C’est exactement ce dialogue entre la culture d’hier et celle d’aujourd’hui que travaillent nos cours de français à Paris et nos conférences de civilisation, des classiques de la littérature à la culture populaire, sur place ou à distance avec nos cours de français en ligne. Comprendre pourquoi la France pleure un DJ en blouson rouge, c’est déjà comprendre la France.
Écouter Kavinsky : dix morceaux pour commencer
Tous les liens renvoient vers les chaînes officielles de l’artiste et de son label.
- Testarossa Autodrive (2005) : le premier single, tout le personnage en trois minutes.
- Nightcall (2010) : le classique produit avec Guy-Manuel de Homem-Christo, générique de Drive.
- ProtoVision (2013) : l’ouverture nerveuse de l’album OutRun.
- Odd Look, avec The Weeknd (2013) : la rencontre avec la pop mondiale.
- Rampage (2013) : le sample de Dragon Ball Z, madeleine de la génération Club Dorothée.
- Renegade, avec Cautious Clay (2021) : le single du retour.
- Reborn, avec Romuald (2022) : le titre qui donne son nom au second album.
- Zenith, avec Prudence et Morgan Phalen (2022) : le sommet mélancolique de Reborn.
- Trigger (2022) : l’instrumental le plus futuriste du disque.

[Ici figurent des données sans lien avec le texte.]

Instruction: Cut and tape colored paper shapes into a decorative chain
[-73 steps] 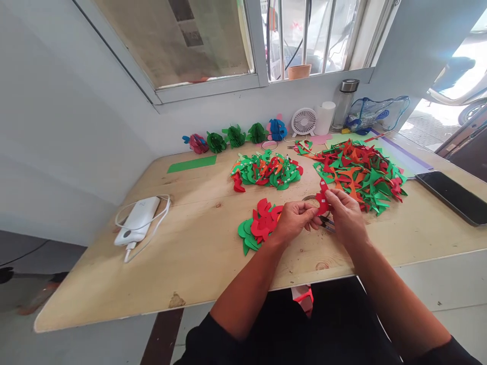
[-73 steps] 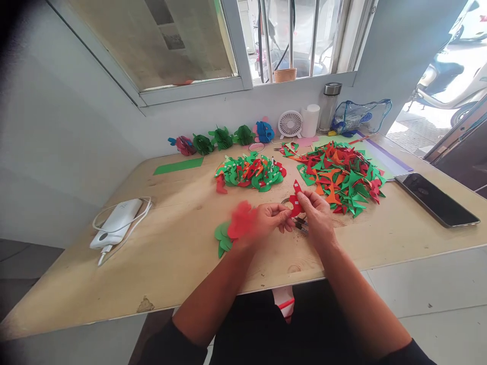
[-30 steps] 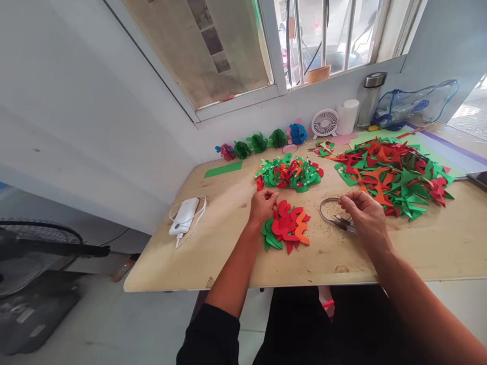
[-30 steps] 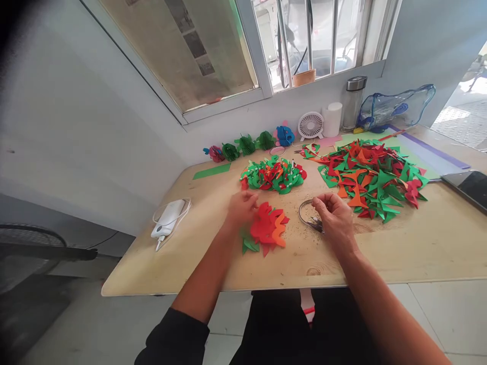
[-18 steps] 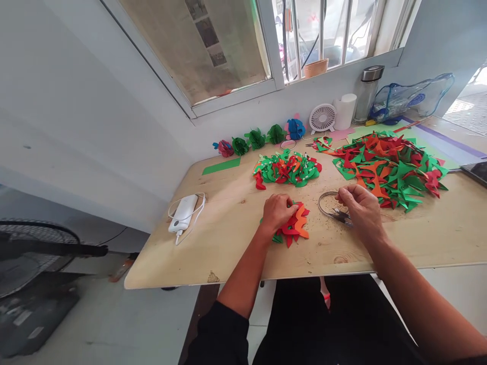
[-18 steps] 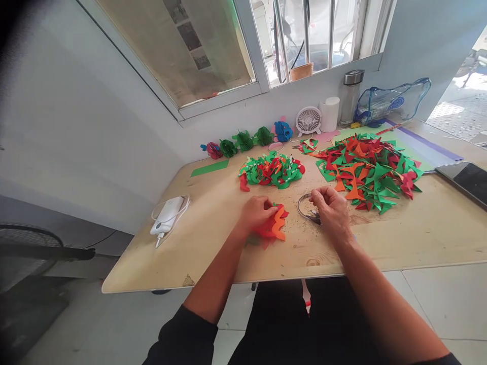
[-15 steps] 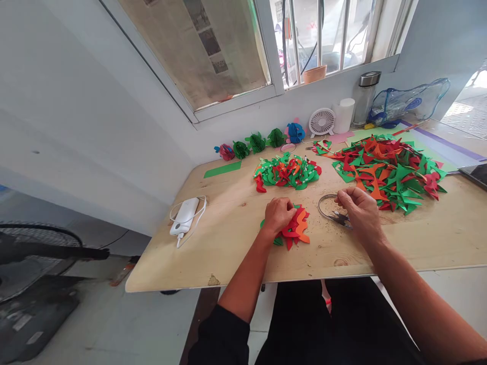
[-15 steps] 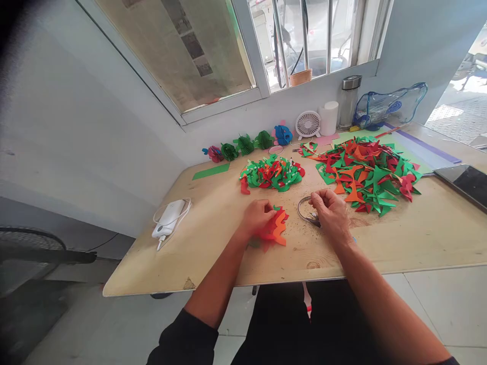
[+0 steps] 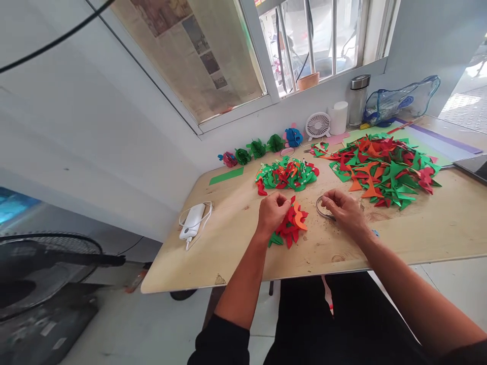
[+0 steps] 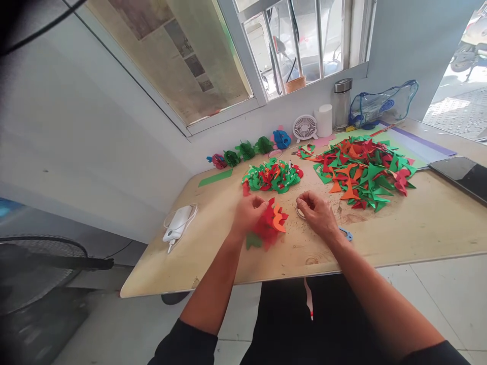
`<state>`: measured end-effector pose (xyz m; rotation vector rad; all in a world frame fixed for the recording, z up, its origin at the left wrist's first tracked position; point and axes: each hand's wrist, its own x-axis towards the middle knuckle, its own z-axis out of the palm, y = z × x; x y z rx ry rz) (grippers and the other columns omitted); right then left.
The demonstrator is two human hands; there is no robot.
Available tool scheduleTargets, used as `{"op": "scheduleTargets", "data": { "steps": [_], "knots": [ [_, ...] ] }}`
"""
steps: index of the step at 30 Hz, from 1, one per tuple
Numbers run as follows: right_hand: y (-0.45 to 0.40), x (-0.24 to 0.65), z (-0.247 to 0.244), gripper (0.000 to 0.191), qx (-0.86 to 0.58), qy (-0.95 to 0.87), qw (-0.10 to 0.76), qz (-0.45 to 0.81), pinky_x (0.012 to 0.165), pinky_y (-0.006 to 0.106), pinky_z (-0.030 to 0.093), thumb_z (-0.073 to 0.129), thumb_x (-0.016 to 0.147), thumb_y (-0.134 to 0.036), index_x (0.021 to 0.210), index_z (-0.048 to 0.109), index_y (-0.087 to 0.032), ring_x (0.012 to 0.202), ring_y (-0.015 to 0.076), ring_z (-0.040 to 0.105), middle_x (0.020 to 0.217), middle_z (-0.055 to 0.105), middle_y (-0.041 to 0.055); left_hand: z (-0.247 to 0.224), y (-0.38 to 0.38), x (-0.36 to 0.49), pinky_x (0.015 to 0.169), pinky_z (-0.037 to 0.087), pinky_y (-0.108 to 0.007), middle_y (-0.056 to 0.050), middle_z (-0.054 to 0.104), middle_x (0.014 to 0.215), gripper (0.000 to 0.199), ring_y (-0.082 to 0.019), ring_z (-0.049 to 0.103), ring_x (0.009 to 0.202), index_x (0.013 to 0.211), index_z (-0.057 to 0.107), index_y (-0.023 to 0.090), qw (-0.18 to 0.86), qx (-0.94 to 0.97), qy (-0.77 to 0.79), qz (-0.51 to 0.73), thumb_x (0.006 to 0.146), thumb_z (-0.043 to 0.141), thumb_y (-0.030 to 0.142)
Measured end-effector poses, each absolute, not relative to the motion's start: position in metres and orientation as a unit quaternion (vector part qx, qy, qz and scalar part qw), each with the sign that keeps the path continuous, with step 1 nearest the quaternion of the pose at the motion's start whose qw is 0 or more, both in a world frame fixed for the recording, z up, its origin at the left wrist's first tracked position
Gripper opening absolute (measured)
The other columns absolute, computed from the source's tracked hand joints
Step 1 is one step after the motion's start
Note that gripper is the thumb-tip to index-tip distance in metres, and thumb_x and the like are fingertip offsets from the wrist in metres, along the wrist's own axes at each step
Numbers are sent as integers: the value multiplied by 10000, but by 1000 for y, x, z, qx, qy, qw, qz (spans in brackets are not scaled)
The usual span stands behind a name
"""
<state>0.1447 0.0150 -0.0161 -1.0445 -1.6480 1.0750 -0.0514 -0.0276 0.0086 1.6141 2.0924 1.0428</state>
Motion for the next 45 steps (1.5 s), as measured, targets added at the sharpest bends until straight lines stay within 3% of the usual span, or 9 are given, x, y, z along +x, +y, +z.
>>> {"op": "scheduleTargets", "data": {
  "steps": [3,10,15,18,25,27,31,36,45],
  "knots": [
    [15,144,-17,224,-410,-698,418,413,507,236,360,512,805,-368,735,588,-169,539,111,461,622,583,7,13,-27,-50,535,402,-228,1,620,591,133,-119,553,557,596,579,180,193,569,710,368,689,618,266],
    [12,142,-17,201,-392,-759,385,350,542,243,384,505,827,-345,775,607,-181,558,117,475,620,585,-4,15,-26,-53,518,443,-226,19,589,541,196,-97,549,476,643,560,161,376,429,630,527,652,655,332],
    [6,138,-20,272,-356,-800,384,295,641,280,441,538,832,-387,989,621,-182,656,146,557,803,668,49,18,-29,-28,500,458,-231,24,588,529,214,-124,601,479,669,526,175,413,380,611,558,646,652,346],
    [4,137,-23,394,-352,-814,381,259,627,286,441,563,816,-420,1130,579,-182,660,157,561,806,656,48,20,-25,-9,452,444,-227,26,588,537,207,-130,598,456,672,517,178,427,378,594,567,645,649,335],
    [2,138,-21,326,-391,-799,383,248,546,271,408,507,841,-357,1107,586,-184,564,141,519,716,626,18,19,-19,9,465,457,-228,10,598,559,212,-108,565,460,680,523,169,432,400,565,578,678,636,348],
    [2,138,-19,270,-387,-795,386,264,530,265,402,505,843,-359,1021,608,-184,554,136,500,680,603,8,15,-17,1,491,468,-229,-7,621,604,216,-118,591,515,719,535,167,417,417,567,576,720,604,371],
    [2,138,-17,243,-395,-774,382,316,501,257,394,506,844,-361,961,622,-183,524,124,464,636,566,-9,4,1,-38,577,487,-239,-29,660,731,171,-129,624,626,842,569,170,277,473,636,544,768,563,324],
    [0,139,-14,282,-392,-750,377,377,502,257,420,497,850,-369,1012,623,-175,532,122,489,704,603,11,-3,38,-94,657,458,-262,-28,673,762,164,-164,639,731,916,588,186,119,479,789,365,768,566,253],
    [-2,138,-11,227,-397,-744,375,385,491,248,427,509,846,-379,905,621,-191,532,118,458,667,560,2,-14,76,-99,643,439,-235,2,671,713,192,-143,635,707,903,579,205,122,474,797,354,718,626,218]
  ]
}}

- Nightcall aux JO de Paris, avec Angèle et Phoenix (2024) : l’adieu en apothéose, filmé par France Télévisions.
Questions fréquentes
Qui était Kavinsky ?
Kavinsky est le nom de scène de Vincent Belorgey (1975-2026), producteur français de musique électronique. Figure de la deuxième génération de la French Touch et pionnier de la synthwave, il est mondialement connu pour Nightcall (2010), le morceau d’ouverture du film Drive, et pour ses albums OutRun (2013) et Reborn (2022).
De quoi Kavinsky est-il mort ?
Vincent Belorgey a été retrouvé mort à son domicile parisien le 28 juillet 2026, à 50 ans, trois jours avant son anniversaire. Le parquet de Paris a ouvert une enquête, qui n’a rien relevé de suspect ; la piste évoquée par la presse est celle d’un accident vasculaire cérébral. Ses obsèques ont eu lieu le 12 août 2026 à Montmartre.

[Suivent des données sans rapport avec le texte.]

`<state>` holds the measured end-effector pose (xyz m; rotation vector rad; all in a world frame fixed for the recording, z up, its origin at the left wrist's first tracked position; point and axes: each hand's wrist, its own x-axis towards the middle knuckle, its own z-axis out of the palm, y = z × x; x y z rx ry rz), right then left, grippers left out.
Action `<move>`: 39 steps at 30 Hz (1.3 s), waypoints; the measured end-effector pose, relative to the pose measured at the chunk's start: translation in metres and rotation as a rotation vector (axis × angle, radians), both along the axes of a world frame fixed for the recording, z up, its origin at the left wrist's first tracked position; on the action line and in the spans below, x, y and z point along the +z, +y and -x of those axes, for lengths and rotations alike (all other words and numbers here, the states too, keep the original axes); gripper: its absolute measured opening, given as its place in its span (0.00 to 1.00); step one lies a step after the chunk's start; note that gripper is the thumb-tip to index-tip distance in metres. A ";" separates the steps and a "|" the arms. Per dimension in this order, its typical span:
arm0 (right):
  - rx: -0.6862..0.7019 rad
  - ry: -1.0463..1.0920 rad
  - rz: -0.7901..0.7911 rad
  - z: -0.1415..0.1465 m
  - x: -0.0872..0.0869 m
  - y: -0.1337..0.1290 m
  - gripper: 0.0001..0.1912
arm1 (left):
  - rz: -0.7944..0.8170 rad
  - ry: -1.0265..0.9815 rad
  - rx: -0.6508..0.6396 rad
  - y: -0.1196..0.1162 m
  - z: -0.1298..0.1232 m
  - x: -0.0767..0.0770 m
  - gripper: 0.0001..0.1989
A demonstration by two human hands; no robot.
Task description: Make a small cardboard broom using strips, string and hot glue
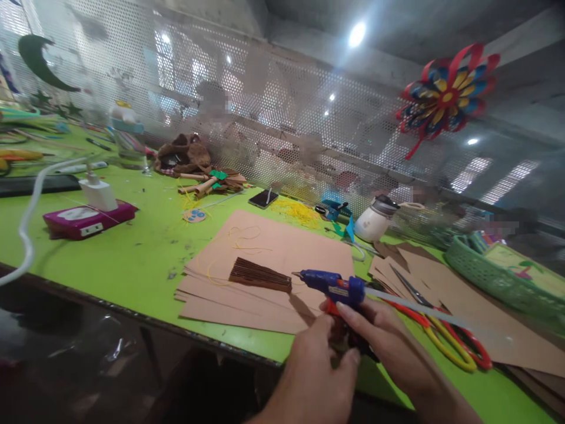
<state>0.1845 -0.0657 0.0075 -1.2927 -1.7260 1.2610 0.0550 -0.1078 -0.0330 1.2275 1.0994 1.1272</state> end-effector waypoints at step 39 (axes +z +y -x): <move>-0.116 -0.412 -0.191 -0.012 0.003 0.041 0.21 | -0.629 1.075 -0.162 0.173 0.142 0.059 0.14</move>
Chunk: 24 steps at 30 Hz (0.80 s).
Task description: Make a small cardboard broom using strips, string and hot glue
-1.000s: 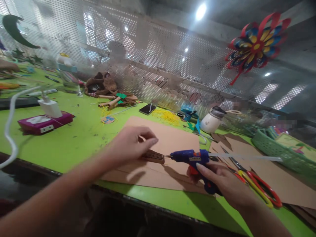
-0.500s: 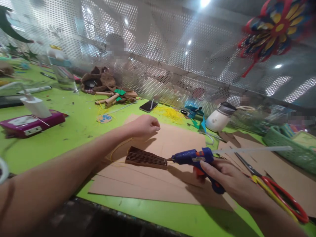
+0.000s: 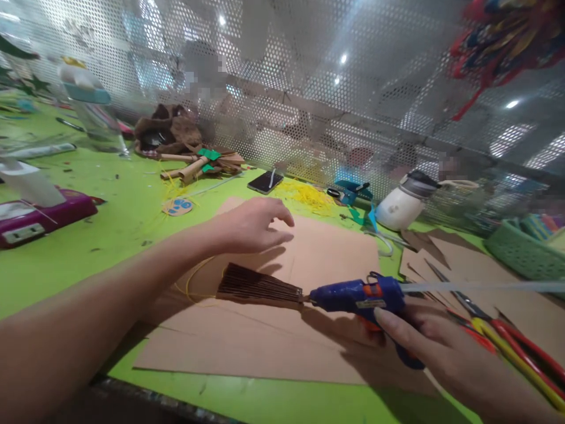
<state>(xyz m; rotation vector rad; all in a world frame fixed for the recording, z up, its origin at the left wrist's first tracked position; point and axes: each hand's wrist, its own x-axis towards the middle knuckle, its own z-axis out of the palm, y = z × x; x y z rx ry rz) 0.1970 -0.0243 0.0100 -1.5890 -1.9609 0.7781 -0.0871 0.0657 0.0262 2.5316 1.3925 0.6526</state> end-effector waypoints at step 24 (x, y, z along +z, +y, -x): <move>0.128 -0.011 0.094 -0.004 -0.004 0.006 0.23 | 0.109 0.321 -0.233 -0.045 -0.017 -0.016 0.04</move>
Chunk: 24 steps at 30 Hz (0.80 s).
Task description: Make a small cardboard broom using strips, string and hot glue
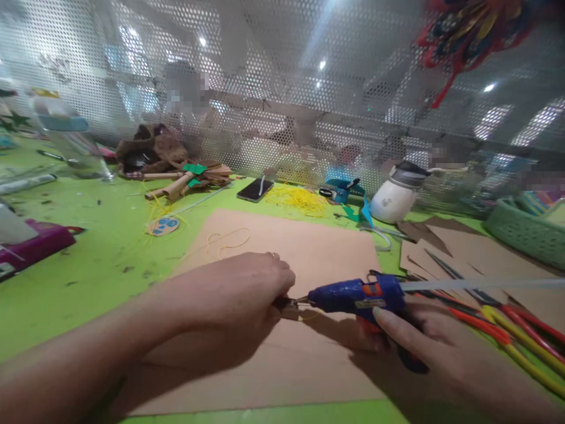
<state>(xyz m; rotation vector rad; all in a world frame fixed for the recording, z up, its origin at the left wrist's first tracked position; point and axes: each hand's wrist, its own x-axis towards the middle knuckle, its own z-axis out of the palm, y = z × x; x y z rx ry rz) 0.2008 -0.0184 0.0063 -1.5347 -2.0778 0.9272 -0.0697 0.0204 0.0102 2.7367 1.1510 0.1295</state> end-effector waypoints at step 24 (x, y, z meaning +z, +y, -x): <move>0.001 -0.041 0.032 0.000 -0.006 0.001 0.23 | 0.089 0.063 0.081 0.003 -0.008 0.001 0.06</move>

Qu’est-ce que la French Touch ?
La French Touch désigne la musique électronique française née au milieu des années 1990 autour de Daft Punk, Air, Cassius ou Étienne de Crécy, reconnaissable à ses samples disco filtrés et à sa mélancolie dansante. Une deuxième génération, celle du label Ed Banger et de Kavinsky, a prolongé le mouvement dans les années 2000 et 2010, jusqu’à la cérémonie de clôture des JO de Paris 2024.

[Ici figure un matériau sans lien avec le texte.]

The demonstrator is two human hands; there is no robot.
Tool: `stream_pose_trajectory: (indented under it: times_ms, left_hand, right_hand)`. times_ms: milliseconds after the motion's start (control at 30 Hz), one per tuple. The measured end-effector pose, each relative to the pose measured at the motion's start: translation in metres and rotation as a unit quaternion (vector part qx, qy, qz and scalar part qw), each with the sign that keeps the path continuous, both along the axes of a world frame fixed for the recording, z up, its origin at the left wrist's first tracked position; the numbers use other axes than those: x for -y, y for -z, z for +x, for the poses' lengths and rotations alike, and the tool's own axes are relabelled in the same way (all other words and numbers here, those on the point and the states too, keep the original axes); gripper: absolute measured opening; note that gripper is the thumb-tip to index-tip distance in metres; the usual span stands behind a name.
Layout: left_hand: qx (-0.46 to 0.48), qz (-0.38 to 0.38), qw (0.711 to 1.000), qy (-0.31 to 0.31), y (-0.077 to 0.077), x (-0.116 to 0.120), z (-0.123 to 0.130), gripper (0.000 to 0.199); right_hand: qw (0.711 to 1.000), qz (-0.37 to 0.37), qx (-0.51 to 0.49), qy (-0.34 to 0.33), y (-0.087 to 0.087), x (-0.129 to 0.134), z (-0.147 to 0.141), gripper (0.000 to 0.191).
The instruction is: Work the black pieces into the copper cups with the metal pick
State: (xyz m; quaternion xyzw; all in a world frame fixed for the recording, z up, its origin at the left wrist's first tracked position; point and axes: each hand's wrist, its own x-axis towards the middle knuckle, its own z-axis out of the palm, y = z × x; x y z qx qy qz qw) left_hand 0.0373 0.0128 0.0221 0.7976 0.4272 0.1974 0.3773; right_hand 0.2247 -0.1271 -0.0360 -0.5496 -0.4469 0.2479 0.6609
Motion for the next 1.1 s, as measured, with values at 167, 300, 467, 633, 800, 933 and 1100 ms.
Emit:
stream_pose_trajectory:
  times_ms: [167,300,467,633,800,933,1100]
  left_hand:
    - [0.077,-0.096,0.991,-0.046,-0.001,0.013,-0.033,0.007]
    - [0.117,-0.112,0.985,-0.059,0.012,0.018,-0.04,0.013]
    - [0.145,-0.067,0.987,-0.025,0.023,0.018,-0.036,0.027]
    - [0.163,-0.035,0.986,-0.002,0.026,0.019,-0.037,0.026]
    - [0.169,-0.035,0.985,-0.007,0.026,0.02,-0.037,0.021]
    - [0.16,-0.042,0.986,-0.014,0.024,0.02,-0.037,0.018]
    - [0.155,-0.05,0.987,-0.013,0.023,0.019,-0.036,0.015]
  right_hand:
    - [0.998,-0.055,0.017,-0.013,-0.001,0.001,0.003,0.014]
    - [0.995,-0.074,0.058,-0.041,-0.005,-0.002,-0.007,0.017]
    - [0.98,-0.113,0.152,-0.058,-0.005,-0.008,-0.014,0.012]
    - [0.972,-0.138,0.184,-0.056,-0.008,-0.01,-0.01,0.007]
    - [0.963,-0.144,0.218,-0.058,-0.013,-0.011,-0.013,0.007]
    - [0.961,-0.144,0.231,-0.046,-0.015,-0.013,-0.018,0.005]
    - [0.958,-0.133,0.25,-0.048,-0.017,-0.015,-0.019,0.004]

Pourquoi Nightcall est-il devenu culte ?
Parce qu’il a eu trois vies : morceau confidentiel produit avec Guy-Manuel de Homem-Christo de Daft Punk en 2010, générique mondial du film Drive en 2011, puis hymne des JO de Paris le 11 août 2024, interprété avec Angèle et Phoenix, le soir où il a battu deux records mondiaux sur Shazam.